Professor López-Calvo's research focuses, for the most part, on two separate, albeit inter-related, issues: 1) cultural production by and about Latin American authors of Asian descent; and 2) the literary and cultural representations of the relationship between human rights, racialization, gender, migration, and authoritarianism. He has written three books dealing with the first of these topics and three with the second. While in 2008 Imaging the Chinese in Cuban Literature and Culture (U.P. of Florida) entered a virtually new subfield, there is now much more interest in the topic. Besides the three single-authored books on this topic (the other two are The Affinity of the Eye: Writing Nikkei in Peru [U. of Arizona P., 2013) and Dragons in the Land of the Condor: Writing Tusán in Peru [U of Arizona P, 2014]), he has also edited three volumes on Orientalism and East-West cross-cultural relations, as well as an anthology of Spanish-language Jewish and Arab authors. This work has evolved, from the imaging of the Chinese in Cuban cultural production, to the self-representation of both the Chinese and the Japanese in Peru and Brazil. Within the context of cultural nationalism, identity politics, and the politics of cultural belonging, he studies representative works showing an immigrant or Mestiza/o consciousness in the context of what they mean to the construction of national projects in Latin America.

Regarding his second area of research, all three books (“God and Trujillo”: Literary and Cultural Representations of the Dominican Dictator [U.P. of Florida], Religión y militarismo en la obra de Marcos Aguinis 1963-2000 [Mellen P.], and Written in Exile: Chilean Fiction from 1973-Present [Routledge]) trace a coherent analysis of the impact of dictatorship and exile on the region's literature. They also explore concomitant feelings of fascination with and rejection of the exercise of absolute power. These studies emphasize how works deconstruct power, provide a self-referential study of writing itself, or acknowledge the impossibility of describing such tragic events.

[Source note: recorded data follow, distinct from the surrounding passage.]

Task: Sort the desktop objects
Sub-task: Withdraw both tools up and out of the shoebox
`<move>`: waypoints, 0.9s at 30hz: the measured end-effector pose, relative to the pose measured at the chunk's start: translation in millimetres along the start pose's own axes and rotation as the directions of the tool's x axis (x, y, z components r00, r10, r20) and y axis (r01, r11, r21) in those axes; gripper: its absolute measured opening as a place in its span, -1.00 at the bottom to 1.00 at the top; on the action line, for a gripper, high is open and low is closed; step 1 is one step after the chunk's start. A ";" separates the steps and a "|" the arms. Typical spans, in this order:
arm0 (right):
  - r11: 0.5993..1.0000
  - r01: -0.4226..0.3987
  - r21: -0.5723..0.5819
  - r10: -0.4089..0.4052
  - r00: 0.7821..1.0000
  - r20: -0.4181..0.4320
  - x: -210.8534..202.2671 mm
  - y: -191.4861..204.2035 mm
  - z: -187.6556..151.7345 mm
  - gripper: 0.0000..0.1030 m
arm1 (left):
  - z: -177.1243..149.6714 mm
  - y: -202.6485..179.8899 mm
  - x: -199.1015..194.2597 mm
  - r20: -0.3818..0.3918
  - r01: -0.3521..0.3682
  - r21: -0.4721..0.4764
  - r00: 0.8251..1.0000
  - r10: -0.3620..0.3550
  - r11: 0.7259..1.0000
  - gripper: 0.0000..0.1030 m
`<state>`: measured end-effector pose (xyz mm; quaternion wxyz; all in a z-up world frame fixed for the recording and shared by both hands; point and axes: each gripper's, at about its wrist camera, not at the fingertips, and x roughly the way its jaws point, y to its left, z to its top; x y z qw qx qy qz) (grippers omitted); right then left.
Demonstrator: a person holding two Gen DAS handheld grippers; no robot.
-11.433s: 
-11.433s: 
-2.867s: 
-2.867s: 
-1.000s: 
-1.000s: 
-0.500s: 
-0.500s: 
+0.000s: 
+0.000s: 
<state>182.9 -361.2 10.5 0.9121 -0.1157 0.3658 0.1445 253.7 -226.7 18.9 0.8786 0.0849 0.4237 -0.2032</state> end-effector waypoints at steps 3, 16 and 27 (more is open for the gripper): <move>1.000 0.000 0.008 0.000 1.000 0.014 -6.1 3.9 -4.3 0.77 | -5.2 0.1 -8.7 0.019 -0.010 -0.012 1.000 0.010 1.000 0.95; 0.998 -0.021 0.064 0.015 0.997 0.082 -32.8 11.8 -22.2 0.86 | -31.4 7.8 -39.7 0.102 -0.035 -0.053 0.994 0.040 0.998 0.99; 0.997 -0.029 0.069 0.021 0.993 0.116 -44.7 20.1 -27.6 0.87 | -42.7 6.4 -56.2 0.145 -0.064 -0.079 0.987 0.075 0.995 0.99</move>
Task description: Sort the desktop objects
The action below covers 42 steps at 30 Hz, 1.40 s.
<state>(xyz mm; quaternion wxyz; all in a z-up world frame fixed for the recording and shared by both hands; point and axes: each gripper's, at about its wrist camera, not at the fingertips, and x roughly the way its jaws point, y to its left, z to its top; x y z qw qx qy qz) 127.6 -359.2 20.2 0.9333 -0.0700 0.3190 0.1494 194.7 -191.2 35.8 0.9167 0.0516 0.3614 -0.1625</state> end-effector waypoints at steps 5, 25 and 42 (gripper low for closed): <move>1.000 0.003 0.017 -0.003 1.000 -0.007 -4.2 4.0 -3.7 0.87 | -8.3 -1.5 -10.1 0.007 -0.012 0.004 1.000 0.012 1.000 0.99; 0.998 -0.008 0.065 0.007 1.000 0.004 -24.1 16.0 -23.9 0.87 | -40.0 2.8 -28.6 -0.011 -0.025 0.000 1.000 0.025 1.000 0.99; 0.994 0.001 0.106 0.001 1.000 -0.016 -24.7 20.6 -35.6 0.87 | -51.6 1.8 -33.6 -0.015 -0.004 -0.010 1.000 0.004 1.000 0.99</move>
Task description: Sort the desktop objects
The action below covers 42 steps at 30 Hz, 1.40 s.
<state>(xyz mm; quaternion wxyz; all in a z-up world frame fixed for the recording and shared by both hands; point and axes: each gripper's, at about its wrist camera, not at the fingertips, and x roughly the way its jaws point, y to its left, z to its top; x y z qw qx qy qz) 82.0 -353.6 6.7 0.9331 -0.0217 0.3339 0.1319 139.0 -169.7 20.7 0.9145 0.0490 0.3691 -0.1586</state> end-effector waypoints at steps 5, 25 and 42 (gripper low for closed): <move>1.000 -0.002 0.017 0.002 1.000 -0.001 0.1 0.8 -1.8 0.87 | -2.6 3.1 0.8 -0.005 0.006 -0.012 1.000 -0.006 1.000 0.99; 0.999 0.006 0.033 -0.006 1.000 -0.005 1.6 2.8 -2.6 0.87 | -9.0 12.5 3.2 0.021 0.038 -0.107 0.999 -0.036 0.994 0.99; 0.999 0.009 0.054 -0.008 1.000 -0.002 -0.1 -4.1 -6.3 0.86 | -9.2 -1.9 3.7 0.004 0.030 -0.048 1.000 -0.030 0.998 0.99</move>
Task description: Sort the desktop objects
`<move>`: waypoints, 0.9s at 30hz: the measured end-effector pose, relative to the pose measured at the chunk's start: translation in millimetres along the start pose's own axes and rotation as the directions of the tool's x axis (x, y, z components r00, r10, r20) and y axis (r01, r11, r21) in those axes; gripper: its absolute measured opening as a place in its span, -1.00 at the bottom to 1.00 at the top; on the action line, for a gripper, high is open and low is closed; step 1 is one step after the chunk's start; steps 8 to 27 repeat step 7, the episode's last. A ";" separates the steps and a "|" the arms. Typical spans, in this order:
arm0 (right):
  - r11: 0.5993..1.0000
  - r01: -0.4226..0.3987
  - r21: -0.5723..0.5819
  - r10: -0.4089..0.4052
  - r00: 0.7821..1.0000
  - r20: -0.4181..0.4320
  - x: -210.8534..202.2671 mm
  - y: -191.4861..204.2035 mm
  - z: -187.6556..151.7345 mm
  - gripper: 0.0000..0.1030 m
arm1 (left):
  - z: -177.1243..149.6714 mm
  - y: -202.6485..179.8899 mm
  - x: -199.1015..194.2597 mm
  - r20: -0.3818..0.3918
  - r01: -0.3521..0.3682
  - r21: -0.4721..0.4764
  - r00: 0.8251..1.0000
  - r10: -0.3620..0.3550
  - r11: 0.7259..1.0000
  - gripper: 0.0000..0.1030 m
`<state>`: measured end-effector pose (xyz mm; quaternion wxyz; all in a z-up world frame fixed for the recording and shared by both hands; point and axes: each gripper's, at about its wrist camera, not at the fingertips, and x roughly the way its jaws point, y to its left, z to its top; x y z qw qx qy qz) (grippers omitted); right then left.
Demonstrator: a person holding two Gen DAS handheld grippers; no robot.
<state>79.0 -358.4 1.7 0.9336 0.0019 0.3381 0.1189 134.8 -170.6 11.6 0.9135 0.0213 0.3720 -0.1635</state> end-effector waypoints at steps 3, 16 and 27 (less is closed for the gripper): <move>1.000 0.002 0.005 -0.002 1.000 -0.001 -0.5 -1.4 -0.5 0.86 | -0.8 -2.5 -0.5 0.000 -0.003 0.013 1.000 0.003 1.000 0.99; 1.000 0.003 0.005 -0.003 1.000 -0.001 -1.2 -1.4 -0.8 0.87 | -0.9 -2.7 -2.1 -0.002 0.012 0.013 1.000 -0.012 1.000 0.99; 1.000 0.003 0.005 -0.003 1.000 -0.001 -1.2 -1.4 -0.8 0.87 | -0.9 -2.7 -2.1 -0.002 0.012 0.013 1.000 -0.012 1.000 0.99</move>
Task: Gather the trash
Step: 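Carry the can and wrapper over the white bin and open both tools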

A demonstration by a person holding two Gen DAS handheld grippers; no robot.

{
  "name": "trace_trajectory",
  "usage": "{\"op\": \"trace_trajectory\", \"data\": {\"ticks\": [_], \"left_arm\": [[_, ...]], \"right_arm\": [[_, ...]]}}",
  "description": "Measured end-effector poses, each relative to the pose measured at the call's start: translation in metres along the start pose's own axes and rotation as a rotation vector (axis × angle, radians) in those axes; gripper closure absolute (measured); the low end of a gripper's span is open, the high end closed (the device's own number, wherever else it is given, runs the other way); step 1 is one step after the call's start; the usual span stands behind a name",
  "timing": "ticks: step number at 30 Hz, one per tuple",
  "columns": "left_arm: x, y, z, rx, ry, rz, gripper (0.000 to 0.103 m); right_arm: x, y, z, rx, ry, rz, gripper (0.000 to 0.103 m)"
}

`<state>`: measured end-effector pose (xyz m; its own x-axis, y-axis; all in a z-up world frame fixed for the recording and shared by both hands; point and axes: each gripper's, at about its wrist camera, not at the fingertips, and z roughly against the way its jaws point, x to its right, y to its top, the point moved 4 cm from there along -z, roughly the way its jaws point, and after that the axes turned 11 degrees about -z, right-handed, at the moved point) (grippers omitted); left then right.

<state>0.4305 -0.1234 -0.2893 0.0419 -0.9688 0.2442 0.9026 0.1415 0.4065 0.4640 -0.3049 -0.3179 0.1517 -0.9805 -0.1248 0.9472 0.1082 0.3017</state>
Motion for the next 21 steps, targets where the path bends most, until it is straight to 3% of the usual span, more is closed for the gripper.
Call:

Beyond these two lines of study, his book Latino Los Angeles in Film and Fiction: The Cultural Production of Social Anxiety (U of Arizona P, 2011) examines the relationship between identity and the distribution and representation of urban space. He argues that by writing the city and its Latina/o community, Latina/o intellectuals provide their own representational space and negotiate their interpretation of social space dynamics. In addition, he has edited the volumes Magical Realism (Critical Insights), Salem Press (2014) and Roberto Bolaño, a Less Distant Star: Critical Essays (Palgrave, 2015). He is also the co-founder and co-executive director of the open-access academic journal Transmodernity: Journal of Peripheral Cultural Production of the Luso-Hispanic World, and editorial board member of several academic journals.